Matthew Martin

Ph.D. Student

University of Texas at Austin

Department of Government

About Me

My name is Matthew Martin (he/him/his), and I am a third-year Ph.D. student in the Department of Government at the University of Texas at Austin. My subfields of study are public law and comparative politics. My research interests include public participation in constitution-making, authoritarian constitutions, Latin American politics, and immigration law and politics. I am in the early stages of my dissertation, which examines the use of public consultation in constitution-making by authoritarian regimes. During my time at UT, I have worked as a graduate research assistant for Dr. Raúl Madrid, conducting in-depth historical research on revolts and elections in Latin America, as well as for Dr. Zachary Elkins, leading a team responsible for enriching the constitutional ontology at the Constitute Project.

Prior to graduate school, I received my B.A. in Political Science and Legal Studies along with a certificate in International Relations from the University of Massachusetts at Amherst. Upon graduation, I worked for two years as a legal assistant in immigration law at a small firm in Washington, D.C. I assisted attorneys with a variety of family- and humanitarian-based immigration cases ranging from permanent residence to removal defense to asylum. Immmigration advocacy remains important to me. Outside of work, I support trans and gender non-conforming asylum seekers, gathering legal resources, contacting pro bono lawyers, and organizing fundraisers to ensure their security.

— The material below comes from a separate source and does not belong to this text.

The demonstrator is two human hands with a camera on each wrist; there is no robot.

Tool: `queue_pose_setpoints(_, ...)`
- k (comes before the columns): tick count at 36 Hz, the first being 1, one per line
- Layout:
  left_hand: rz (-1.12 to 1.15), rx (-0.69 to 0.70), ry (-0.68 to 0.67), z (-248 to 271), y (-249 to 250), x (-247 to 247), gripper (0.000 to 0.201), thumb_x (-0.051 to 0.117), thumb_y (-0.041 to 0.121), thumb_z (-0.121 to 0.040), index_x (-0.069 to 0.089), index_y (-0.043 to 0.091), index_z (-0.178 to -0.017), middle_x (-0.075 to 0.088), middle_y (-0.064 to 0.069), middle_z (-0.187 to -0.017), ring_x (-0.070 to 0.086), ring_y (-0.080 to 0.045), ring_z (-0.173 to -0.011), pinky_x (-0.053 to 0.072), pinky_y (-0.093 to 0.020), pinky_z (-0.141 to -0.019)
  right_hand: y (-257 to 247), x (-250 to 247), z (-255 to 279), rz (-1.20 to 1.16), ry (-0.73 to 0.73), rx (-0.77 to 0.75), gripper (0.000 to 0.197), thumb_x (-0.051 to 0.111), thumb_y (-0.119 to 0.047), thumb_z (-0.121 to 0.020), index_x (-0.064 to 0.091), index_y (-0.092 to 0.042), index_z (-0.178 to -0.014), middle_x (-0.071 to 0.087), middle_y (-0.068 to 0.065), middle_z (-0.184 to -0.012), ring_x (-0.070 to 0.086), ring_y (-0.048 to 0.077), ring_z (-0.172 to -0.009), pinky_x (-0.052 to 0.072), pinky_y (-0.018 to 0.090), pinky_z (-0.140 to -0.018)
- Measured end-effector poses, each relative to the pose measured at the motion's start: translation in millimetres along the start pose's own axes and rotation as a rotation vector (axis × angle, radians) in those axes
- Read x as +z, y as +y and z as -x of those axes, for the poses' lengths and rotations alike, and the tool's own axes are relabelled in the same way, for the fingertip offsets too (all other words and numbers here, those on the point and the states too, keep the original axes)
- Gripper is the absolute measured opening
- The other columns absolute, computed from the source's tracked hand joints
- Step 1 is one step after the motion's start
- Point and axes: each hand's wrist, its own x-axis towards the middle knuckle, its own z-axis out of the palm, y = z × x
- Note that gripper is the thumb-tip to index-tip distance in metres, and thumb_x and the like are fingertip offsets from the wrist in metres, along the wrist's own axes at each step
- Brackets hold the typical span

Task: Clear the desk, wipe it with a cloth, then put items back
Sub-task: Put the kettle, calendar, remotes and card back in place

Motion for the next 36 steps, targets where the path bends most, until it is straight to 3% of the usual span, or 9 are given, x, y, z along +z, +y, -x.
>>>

My current research agenda is influenced by the emphasis on comparative constitutionalism in public law at UT. I have been involved in a project that develops an innovative method to analyzing public consultation records with natural language processing (NLP) tools, using data produced by the government of Michelle Bachelet in Chile during their 2016 effort at constitutional reform. I have continued to develop this line of inquiry independently in my own dissertation research. I investigate how and why authoritarian regimes across history have used public consultations in constitutional design to legitimate their regimes. I am now constructing an original data set of all public consultations in constitution-making since 1789, which I plan to use for my dissertation and future research.